### EXERCISE BRIEF
Find the word "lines" in the material below and gather every line that contains it.

============================================================

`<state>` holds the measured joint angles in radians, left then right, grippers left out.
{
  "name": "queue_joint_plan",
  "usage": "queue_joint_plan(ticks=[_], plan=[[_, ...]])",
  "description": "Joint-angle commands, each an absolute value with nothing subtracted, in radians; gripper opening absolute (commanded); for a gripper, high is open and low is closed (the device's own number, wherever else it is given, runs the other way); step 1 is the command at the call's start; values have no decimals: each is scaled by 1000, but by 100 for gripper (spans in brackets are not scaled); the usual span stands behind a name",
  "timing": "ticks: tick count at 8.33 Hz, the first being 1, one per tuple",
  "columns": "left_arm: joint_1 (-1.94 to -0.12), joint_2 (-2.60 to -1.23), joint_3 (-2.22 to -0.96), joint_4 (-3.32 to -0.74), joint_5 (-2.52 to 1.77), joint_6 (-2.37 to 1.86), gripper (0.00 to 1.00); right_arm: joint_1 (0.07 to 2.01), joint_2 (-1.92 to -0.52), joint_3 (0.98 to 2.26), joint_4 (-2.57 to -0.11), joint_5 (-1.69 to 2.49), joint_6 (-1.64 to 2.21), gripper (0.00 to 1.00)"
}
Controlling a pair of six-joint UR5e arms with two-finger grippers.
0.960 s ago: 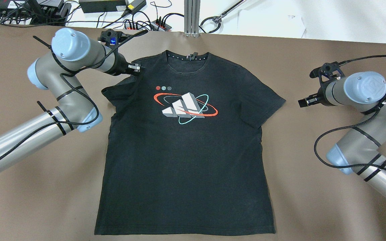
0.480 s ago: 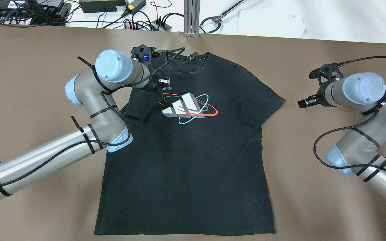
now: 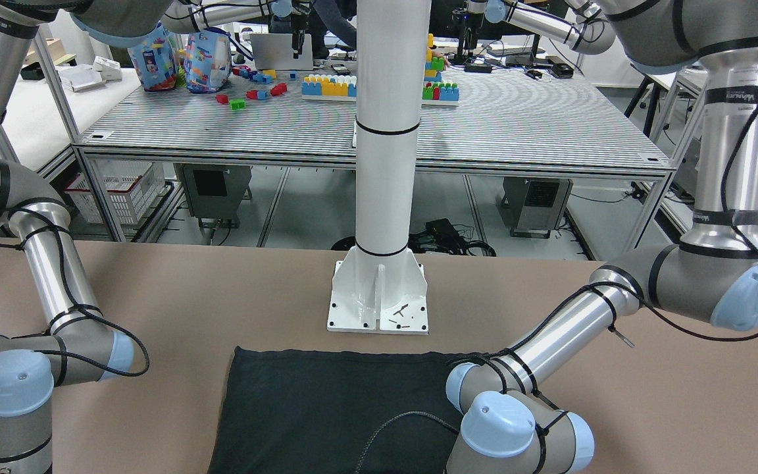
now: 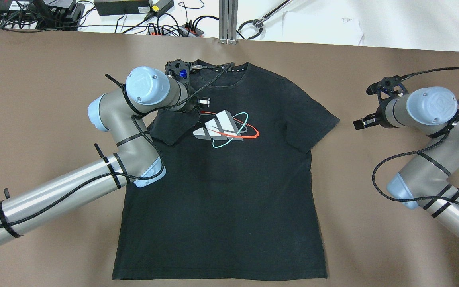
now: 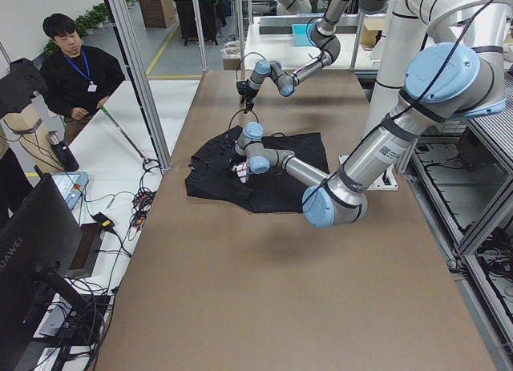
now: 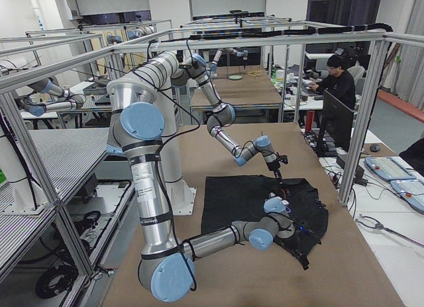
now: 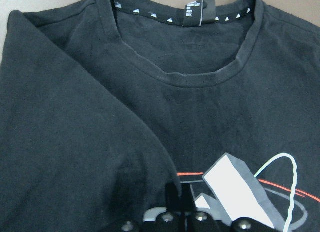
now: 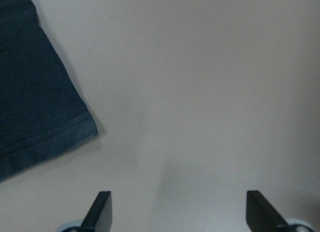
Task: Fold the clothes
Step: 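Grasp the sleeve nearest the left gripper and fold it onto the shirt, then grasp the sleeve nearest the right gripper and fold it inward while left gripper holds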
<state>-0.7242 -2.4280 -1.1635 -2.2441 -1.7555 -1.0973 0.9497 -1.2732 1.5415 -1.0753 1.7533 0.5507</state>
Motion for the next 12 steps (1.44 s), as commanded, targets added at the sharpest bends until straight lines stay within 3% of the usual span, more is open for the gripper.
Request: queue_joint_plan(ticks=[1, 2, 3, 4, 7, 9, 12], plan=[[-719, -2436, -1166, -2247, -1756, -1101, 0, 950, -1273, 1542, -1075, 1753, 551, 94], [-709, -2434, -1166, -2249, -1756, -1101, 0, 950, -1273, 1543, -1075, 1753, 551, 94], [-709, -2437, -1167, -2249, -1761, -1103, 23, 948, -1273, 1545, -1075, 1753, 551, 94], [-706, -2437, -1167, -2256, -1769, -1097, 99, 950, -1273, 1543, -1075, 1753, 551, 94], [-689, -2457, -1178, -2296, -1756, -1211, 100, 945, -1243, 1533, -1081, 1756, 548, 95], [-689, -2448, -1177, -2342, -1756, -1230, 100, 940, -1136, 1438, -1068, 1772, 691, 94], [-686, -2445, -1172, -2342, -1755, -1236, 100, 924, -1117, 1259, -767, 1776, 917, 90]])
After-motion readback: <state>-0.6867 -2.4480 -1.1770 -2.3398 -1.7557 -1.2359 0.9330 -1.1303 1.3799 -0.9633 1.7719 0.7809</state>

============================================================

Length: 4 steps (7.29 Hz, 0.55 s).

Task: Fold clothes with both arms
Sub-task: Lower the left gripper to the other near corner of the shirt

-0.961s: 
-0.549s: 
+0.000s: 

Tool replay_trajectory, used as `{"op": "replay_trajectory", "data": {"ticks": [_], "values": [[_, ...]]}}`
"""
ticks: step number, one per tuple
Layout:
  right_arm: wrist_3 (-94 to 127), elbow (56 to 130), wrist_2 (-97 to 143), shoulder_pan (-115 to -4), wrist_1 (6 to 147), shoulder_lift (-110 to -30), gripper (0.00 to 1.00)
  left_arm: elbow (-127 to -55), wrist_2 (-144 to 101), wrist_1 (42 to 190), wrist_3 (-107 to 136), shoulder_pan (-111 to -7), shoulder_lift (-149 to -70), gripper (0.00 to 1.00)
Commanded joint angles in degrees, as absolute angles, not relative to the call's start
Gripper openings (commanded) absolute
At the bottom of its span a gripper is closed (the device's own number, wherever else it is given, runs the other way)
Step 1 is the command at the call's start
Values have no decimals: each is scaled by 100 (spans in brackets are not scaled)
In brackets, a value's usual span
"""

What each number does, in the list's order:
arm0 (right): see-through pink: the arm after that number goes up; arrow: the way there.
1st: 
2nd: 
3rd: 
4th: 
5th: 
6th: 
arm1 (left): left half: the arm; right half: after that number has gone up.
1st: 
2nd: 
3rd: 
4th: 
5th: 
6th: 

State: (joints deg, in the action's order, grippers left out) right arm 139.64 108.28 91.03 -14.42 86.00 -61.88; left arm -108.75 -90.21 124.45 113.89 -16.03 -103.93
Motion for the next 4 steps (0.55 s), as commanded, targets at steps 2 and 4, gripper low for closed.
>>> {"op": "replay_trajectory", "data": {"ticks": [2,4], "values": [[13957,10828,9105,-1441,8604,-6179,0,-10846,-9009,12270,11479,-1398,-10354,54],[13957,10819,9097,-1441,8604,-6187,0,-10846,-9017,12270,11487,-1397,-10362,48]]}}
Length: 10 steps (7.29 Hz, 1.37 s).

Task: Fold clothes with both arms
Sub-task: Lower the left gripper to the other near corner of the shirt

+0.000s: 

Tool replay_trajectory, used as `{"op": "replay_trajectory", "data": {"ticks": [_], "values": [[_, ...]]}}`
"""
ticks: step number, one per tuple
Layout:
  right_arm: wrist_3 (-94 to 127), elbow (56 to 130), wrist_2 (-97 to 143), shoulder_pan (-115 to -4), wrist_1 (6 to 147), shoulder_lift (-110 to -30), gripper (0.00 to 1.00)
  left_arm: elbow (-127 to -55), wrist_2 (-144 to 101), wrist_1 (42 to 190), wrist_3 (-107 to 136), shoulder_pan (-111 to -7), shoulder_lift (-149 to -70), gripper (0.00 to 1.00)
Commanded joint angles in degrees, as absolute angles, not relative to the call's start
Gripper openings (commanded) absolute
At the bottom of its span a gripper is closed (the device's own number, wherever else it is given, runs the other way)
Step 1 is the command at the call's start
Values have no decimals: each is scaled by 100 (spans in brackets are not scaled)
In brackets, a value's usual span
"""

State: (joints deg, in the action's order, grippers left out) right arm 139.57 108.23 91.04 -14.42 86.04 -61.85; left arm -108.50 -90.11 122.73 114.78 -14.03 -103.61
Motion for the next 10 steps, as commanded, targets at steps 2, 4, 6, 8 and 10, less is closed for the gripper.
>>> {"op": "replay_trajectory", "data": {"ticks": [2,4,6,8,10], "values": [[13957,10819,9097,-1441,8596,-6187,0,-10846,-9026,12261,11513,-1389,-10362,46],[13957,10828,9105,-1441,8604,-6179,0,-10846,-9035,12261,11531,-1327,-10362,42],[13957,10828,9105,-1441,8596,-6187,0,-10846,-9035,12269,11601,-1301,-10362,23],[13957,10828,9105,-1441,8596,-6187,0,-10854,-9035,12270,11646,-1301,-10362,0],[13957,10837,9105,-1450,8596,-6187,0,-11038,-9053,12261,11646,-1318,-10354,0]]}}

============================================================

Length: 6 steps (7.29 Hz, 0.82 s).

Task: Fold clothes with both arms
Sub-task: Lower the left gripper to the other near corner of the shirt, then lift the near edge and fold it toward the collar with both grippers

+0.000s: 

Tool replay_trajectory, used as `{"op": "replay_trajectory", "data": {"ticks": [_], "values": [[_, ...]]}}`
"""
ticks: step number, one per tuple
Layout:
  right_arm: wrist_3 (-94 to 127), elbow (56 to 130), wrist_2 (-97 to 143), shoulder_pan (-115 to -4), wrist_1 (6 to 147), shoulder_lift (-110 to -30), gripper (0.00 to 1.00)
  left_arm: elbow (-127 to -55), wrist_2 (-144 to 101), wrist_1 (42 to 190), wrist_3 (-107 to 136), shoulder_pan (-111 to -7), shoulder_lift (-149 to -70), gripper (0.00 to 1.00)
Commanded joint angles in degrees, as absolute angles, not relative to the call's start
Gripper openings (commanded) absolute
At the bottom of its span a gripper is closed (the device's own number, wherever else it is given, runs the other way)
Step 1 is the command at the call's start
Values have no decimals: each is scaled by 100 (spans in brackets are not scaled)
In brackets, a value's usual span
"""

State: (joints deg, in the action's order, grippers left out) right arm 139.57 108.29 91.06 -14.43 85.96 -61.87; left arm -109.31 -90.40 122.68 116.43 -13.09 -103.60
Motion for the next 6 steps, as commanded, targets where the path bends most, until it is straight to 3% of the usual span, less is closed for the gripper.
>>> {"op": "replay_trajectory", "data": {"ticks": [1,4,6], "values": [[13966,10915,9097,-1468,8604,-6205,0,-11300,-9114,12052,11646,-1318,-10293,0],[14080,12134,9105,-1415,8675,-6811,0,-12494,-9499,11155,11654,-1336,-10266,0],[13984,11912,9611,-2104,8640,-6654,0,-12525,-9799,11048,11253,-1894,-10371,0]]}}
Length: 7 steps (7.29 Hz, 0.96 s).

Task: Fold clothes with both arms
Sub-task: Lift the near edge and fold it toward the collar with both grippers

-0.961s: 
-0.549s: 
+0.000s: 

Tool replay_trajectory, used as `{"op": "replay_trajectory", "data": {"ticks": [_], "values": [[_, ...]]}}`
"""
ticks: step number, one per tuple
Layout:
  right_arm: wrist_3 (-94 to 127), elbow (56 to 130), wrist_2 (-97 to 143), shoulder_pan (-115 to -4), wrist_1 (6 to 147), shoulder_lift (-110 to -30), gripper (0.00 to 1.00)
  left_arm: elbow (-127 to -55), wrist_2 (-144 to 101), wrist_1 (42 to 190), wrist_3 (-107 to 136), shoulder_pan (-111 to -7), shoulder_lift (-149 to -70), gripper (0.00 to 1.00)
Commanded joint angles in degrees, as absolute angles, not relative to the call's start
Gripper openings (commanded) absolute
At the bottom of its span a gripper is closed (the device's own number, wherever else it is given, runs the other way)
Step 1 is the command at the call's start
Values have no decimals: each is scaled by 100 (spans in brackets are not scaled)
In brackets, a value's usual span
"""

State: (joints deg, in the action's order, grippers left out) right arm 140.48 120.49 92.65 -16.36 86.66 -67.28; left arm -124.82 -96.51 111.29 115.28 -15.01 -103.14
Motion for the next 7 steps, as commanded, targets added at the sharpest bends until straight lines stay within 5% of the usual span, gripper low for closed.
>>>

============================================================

### ANSWER TO THE EXERCISE
Motion for the next 12 steps (1.44 s), as commanded, targets added at the sharpest bends until straight lines stay within 3% of the usual span, more is open for the gripper.
Motion for the next 7 steps, as commanded, targets added at the sharpest bends until straight lines stay within 5% of the usual span, gripper low for closed.

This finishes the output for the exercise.